Q. Where did you get the idea to revisit it?

RH: Oh, well, it was coming out again [as a CD reissue from Yep Roc]. It's probably the third or fourth time it has been released, and each time it has a different artificial history attached to it and a new collection of outtakes. I'm going to be doing a director's cut [in concert], which means it's not exactly the same as the recorded version, but it's actually the original song selection. I'm doing two shows in one night in Chicago, so I'll probably vary a couple of songs.

In any event, it was actually my wife Michele who said, "Why don't you do one of your own records instead of doing those Pink Floyd tributes?" She helps put those on and we do them in a pub in Clerkenwell; we've also done "The White Album" and "Sgt. Pepper's" and "The Piper at the Gates of Dawn" -- records that were in my collection as a lad. We do them unadvertised. But you know, in terms of doing things in public, she said, "Why don't you do your own thing for a change?"

Q. You're going to have some help from bandmates Terry Edwards and Tim Keegan in concert, but when you made the album, you pretty much did everything on your own, right?

RH: It was mostly me, and it was the first time I had access to a multi-track [recorder] on my own. The idea of having your own four-track machine... You could really get going very fast, and it was the first time I was able to experiment with recording with multi-track without having to go through other people.

I had very, very basic kind of effects. I pretty much built it as I wanted it to be, which is why when you listen to the demos on the outtakes on the latest version, they are ones I recorded myself, and the recording quality isn't noticeably any different from the 24-track versions on the main album.

Q. How close were you really to abandoning music before this album? It's hard to accept that now, when you've released some 33 discs since "I Often Dream of Trains"!

RH: Yes, well, this is 22 years ago. Me and the times I was in were particularly at odds with each other then. I think what I wanted to do in music... sometimes the wind is behind you, and sometimes it's against you. I think when we got going with the Soft Boys in the late '70s, there was a bit of wind behind us because people were ready for a change, but what they wanted to change into wasn't what me and my colleagues wanted to change into. I think the Soft Boys did what they could, and then the ship floundered and we bailed out.
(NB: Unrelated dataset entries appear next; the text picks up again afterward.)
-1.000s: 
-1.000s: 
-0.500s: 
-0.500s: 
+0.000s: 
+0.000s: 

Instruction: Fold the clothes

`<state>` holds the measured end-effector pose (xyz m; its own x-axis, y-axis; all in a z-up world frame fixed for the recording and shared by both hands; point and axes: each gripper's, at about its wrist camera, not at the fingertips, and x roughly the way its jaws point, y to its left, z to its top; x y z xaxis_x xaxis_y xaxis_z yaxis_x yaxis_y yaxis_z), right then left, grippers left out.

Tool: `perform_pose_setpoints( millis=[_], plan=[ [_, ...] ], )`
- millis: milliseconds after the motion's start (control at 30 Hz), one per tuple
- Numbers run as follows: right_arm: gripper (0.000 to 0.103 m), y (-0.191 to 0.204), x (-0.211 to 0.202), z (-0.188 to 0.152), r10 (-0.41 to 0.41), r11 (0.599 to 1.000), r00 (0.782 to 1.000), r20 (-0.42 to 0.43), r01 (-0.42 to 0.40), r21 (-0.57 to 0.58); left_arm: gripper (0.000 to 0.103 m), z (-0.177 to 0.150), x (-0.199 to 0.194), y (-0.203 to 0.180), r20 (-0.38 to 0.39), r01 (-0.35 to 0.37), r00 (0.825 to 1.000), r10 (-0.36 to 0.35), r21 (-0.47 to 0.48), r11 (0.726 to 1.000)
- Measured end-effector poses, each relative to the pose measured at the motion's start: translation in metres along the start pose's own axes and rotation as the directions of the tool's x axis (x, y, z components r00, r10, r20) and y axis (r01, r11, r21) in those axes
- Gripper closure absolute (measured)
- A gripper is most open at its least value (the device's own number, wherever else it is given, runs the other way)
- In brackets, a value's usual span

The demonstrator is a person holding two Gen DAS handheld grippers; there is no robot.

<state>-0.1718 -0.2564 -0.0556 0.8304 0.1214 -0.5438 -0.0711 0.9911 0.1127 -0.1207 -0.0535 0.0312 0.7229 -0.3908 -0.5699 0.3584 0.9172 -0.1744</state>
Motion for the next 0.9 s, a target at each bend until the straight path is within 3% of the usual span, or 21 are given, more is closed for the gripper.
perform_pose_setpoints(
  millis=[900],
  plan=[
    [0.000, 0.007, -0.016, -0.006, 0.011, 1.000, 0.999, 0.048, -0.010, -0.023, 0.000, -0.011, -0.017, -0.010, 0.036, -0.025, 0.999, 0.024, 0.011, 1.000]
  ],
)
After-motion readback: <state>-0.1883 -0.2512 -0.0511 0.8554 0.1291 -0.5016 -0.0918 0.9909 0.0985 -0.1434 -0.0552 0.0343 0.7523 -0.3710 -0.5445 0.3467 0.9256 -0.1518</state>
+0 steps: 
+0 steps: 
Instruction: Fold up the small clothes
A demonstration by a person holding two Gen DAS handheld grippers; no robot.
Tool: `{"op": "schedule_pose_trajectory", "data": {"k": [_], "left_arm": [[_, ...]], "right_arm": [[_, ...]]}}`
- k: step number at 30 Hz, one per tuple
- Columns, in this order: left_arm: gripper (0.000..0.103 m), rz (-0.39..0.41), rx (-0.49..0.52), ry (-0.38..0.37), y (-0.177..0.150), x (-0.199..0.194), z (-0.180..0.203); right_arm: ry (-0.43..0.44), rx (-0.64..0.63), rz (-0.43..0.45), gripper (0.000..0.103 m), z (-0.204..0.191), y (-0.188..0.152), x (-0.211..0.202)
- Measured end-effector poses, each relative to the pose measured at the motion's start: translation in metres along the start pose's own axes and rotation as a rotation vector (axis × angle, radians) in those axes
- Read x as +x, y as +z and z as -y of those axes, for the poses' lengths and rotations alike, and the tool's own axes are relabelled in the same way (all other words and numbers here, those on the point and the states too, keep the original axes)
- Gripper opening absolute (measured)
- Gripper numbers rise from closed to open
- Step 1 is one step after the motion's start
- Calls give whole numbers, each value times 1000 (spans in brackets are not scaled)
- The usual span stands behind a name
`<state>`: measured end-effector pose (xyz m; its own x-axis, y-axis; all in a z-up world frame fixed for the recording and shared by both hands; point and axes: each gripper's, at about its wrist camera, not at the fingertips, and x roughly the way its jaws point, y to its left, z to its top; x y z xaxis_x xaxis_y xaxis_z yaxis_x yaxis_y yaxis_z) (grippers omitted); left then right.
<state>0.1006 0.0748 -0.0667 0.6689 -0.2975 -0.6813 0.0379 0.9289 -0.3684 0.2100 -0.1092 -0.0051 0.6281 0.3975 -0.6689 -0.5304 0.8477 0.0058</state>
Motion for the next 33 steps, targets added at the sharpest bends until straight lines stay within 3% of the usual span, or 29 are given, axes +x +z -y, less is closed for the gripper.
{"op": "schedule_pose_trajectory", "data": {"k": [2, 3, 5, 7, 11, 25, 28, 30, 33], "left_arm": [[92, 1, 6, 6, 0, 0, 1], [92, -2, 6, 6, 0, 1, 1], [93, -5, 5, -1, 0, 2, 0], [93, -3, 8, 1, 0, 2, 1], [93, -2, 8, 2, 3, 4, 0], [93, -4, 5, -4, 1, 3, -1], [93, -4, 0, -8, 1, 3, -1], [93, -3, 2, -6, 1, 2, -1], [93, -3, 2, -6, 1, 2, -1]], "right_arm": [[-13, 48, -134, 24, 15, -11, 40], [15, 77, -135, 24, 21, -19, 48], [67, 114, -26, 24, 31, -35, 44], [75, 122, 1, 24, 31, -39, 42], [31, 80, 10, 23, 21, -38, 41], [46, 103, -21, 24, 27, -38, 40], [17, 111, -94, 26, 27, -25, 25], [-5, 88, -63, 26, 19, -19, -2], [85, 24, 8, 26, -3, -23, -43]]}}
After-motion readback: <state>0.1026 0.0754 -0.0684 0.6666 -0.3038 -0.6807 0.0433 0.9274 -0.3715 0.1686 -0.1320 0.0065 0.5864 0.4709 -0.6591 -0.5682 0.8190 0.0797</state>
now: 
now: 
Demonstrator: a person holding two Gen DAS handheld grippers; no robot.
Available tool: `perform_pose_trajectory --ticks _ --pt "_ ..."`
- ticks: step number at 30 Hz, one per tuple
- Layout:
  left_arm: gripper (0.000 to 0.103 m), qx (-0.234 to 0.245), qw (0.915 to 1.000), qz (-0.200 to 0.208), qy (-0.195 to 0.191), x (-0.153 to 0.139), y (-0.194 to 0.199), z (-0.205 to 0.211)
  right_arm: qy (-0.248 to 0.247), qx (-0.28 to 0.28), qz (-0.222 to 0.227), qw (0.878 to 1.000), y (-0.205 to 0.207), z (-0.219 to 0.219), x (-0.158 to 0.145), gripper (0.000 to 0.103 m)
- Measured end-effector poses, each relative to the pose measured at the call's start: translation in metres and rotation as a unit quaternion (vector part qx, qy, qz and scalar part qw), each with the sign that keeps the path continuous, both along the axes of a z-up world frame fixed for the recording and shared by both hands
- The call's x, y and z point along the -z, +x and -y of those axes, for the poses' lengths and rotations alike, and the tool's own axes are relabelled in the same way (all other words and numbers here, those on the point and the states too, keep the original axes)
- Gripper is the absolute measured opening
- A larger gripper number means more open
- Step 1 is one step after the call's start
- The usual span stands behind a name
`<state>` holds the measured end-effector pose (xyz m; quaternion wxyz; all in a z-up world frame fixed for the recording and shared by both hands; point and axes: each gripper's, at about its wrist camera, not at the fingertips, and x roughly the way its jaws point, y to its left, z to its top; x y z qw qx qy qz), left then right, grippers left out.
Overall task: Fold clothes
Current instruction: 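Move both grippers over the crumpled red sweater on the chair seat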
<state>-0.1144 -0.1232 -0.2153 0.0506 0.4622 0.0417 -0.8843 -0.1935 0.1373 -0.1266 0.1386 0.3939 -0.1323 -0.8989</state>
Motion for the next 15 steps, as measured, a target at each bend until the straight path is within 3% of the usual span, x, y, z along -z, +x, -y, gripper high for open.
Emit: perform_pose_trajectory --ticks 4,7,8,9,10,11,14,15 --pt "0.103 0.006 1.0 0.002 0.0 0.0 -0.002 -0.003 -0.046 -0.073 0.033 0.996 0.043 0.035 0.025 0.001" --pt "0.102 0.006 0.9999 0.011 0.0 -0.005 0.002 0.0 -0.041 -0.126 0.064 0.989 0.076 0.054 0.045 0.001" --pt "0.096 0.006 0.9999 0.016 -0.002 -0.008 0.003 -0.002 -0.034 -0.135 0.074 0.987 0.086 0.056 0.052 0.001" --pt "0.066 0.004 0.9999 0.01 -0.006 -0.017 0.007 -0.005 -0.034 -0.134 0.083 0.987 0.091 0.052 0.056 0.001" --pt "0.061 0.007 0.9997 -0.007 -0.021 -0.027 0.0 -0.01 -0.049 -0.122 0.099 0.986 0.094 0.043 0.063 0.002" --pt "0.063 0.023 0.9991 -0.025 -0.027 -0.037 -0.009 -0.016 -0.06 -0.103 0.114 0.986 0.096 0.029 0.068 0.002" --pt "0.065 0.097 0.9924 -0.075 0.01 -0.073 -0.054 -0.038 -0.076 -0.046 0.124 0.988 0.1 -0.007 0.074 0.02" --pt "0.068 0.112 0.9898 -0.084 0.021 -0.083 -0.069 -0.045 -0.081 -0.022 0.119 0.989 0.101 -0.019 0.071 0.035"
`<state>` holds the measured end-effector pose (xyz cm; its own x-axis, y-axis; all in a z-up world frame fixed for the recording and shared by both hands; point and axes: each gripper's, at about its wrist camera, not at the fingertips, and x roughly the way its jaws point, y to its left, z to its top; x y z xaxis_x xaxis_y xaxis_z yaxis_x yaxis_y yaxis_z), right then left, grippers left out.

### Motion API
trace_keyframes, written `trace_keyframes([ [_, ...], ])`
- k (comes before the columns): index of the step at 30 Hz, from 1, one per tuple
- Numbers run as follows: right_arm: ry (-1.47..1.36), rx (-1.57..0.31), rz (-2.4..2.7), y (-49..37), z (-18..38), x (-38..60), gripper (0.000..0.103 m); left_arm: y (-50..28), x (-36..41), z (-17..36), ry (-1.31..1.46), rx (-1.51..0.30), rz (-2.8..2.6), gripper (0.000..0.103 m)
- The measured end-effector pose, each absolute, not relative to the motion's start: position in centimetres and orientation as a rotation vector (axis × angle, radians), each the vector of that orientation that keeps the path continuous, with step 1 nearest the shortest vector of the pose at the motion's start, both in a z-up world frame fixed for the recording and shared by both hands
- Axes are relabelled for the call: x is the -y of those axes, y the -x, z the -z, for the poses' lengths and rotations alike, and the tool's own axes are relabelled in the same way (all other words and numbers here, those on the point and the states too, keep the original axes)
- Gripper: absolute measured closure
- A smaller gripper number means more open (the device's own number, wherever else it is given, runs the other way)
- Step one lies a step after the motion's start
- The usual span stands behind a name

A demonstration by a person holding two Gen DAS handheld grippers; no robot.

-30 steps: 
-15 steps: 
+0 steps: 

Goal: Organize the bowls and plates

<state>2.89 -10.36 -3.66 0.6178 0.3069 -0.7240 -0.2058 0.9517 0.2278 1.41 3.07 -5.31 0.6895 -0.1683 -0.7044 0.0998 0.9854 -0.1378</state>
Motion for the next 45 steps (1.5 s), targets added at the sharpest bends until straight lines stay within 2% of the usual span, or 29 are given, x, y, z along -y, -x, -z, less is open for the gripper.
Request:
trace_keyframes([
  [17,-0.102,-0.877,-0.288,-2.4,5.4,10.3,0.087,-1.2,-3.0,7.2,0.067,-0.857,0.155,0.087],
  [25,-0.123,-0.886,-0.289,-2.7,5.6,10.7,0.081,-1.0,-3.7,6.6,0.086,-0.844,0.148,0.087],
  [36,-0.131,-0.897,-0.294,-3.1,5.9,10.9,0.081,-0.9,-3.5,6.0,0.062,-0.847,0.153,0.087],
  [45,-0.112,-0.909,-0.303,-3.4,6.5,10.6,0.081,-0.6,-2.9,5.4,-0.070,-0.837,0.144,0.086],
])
On my own, I found myself in a musical landscape that really didn't make any more sense. There were nods to psychedelia in the form of the Psychedelic Furs and Echo and the Bunnymen and Julian Cope, but not in the same way. It was a much more wide-screen, punky sort of way. Ours was old-fashioned and intricate, standing around with three-part harmonies. We were an alt-country band, really, and back then we really didn't fit. I think very often if you don't fit, you're invisible. It didn't work, so I sort of shut down and wrote lyrics, did some gardening jobs...

Q. Really? You were on your knees with your hands in the dirt?

RH: Yeah! I thought, "I am not going to do any more gigs!" I kind of wanted to see what it was like, and I wanted to challenge myself and say, "OK, do you really not want to do any gigs? Are you really going to give up the idea of yourself as a performer? You're the master of your own destiny; do you want to be this guy in the background that does stuff but you're not an act and you're not going to write your own songs?" I think while I was making a living doing other things, I had this four-track machine, and I realized after a year that I had stockpiled all of these songs, which then became "Trains" and "Fegmania!" (1985). So actually, it wasn't over.

I think I was coming up to 30, so I had the menopausal thing going: "Look at what the kids in the Kings Road are wearing." I passed it. In the youth culture you keep running across those things that are warning signs that you might be past it, and then when you finally are, you don't care, because the world is filled with fifty-something rockers grinning at their awards, and we're just all thrilled to exist. I couldn't care less that I don't look good anymore on stage because I'm 55. I don't have to; all I have to do is be there!